▶ [INSTRUCTIONS TO FOLLOW]: On every line of the listing, check for "kindly"; copy the lines that have it.

----

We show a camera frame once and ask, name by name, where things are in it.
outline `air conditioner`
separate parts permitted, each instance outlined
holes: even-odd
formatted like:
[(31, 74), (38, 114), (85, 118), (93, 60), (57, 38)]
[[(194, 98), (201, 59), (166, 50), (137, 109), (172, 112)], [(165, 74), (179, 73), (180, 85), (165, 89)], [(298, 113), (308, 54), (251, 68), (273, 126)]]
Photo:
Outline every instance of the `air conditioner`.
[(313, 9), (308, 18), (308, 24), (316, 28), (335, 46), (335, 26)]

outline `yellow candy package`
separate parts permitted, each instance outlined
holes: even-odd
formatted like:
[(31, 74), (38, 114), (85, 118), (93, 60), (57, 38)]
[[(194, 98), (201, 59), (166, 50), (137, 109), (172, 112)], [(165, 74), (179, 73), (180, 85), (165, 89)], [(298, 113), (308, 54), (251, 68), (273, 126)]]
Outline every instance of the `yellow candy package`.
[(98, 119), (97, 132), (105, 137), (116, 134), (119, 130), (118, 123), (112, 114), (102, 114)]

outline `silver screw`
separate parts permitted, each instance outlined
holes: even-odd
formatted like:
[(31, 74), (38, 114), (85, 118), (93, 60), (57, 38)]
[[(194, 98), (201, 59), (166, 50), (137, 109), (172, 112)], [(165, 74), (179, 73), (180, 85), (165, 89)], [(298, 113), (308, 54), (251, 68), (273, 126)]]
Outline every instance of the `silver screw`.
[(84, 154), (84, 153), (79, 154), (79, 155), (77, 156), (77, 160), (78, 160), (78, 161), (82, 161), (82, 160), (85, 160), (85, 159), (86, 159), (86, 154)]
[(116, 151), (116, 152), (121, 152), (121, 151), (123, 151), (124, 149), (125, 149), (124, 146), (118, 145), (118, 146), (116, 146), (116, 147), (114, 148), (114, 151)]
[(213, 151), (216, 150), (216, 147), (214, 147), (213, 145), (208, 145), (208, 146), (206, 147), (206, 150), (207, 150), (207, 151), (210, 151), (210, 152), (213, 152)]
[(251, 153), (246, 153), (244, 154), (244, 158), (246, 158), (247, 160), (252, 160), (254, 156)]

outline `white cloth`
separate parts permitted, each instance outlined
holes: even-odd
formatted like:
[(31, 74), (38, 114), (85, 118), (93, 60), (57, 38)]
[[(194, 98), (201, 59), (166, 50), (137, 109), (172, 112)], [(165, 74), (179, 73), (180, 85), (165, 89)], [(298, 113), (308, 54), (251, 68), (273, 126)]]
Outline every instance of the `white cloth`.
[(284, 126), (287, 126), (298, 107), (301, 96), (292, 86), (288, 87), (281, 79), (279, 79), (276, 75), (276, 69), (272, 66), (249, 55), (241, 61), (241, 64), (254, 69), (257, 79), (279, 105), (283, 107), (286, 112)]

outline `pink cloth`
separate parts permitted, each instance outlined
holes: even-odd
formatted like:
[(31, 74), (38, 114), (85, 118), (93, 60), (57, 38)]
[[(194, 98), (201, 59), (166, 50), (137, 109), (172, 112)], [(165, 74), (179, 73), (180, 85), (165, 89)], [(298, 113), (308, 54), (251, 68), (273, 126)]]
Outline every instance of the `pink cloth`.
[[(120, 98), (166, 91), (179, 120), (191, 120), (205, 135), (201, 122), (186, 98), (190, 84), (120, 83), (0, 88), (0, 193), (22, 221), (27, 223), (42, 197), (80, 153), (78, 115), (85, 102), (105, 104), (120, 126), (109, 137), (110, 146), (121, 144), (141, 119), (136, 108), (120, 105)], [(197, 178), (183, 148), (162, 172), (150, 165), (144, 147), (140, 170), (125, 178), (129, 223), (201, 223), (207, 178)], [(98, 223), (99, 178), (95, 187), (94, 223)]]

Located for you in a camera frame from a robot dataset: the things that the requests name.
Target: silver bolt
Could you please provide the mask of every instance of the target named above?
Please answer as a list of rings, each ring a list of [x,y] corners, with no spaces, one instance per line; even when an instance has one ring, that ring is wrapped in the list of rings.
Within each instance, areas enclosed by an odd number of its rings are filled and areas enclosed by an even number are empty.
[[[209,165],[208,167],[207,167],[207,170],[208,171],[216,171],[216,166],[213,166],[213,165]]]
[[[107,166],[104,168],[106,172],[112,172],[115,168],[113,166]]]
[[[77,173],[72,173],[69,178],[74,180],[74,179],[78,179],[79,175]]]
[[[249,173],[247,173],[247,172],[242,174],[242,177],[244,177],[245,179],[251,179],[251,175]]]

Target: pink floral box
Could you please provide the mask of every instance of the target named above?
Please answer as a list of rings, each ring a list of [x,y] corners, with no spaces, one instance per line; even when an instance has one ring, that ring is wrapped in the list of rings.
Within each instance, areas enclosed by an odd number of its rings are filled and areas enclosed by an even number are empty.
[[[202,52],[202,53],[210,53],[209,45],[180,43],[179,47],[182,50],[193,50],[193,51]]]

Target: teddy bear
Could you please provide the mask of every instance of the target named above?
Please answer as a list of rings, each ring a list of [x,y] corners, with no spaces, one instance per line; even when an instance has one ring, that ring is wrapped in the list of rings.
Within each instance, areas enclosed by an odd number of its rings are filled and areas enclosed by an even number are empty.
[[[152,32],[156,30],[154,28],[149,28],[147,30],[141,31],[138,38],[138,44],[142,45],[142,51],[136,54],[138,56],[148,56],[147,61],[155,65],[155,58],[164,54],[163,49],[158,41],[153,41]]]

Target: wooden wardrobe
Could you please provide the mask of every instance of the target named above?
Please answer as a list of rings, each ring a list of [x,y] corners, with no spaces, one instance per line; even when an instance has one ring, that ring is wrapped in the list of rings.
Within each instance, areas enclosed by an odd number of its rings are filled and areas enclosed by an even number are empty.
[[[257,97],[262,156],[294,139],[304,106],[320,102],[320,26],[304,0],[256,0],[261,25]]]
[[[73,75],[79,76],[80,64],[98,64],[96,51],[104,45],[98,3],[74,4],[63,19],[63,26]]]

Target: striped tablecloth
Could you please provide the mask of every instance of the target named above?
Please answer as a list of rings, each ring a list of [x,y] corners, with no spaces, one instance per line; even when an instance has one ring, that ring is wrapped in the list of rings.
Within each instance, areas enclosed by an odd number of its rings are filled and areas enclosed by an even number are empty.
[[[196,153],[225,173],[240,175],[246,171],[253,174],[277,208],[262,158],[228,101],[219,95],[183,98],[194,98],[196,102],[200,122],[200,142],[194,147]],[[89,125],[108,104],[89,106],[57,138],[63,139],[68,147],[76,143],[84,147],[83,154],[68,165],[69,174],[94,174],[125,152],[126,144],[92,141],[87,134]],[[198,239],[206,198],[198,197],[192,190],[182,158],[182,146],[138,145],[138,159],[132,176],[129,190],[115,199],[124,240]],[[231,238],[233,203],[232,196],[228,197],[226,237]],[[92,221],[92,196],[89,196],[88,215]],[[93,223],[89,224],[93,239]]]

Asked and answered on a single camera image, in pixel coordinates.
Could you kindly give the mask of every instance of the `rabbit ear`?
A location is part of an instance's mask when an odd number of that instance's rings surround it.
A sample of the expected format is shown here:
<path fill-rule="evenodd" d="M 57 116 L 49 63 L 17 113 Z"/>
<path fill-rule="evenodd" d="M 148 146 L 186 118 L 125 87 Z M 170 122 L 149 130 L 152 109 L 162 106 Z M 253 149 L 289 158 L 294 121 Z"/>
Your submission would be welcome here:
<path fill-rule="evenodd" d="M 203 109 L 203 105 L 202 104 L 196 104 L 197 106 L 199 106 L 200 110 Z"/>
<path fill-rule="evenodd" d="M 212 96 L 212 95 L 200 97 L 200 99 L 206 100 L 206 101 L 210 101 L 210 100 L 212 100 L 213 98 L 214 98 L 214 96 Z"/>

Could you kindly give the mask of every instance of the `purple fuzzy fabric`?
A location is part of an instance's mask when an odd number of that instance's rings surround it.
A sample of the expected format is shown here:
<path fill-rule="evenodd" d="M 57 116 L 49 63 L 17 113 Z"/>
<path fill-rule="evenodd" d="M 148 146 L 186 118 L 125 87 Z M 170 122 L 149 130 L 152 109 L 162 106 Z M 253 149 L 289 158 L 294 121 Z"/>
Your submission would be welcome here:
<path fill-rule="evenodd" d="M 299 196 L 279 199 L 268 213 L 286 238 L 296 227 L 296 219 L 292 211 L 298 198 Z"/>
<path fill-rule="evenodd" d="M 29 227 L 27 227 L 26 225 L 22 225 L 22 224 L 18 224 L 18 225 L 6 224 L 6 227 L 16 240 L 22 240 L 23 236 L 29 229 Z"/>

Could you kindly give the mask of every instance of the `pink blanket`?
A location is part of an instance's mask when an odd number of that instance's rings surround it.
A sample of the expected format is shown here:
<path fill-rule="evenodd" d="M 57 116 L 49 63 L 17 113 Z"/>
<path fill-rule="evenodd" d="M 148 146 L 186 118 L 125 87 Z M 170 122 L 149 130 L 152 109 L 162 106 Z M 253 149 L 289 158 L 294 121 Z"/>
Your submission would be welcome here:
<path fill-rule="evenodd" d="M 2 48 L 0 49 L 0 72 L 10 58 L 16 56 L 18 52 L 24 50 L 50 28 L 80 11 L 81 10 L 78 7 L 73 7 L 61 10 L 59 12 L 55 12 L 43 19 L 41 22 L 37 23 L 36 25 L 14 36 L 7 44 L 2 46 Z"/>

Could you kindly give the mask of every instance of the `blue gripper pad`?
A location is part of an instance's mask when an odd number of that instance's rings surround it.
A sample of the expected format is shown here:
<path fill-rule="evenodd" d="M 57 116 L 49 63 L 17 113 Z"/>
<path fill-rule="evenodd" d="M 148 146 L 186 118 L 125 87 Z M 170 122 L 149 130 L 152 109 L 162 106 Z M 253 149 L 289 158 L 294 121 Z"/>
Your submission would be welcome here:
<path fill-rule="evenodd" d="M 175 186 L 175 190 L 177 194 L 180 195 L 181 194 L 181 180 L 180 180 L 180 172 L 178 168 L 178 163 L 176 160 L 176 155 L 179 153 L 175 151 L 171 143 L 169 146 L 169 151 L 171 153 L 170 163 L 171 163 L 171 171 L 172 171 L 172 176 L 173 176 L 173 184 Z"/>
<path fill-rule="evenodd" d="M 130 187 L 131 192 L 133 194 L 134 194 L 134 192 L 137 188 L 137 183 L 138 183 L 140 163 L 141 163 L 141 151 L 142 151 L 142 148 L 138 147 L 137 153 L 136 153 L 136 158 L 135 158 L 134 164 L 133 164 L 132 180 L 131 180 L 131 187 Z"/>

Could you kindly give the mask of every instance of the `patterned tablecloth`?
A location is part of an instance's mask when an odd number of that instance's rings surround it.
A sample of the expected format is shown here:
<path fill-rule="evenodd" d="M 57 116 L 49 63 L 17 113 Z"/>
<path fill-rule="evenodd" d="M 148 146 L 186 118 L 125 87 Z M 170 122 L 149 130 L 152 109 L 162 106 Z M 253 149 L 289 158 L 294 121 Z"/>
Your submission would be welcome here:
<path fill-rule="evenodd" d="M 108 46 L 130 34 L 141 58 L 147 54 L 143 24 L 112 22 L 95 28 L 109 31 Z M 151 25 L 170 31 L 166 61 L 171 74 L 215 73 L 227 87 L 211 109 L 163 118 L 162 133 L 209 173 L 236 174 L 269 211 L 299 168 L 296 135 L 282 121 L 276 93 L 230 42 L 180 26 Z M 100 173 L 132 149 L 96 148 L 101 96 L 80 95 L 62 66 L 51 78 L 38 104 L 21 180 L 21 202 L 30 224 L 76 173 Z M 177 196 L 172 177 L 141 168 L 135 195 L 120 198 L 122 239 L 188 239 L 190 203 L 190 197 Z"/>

----

▶ [TASK RESPONSE]:
Could you kindly give the mask of every instance of the `rabbit ear`?
Could you kindly give the mask of every instance of the `purple fuzzy fabric`?
Could you kindly give the mask of every instance of the `pink blanket`?
Could you kindly give the mask of every instance of the `blue gripper pad`?
Could you kindly give the mask of every instance of the `patterned tablecloth`?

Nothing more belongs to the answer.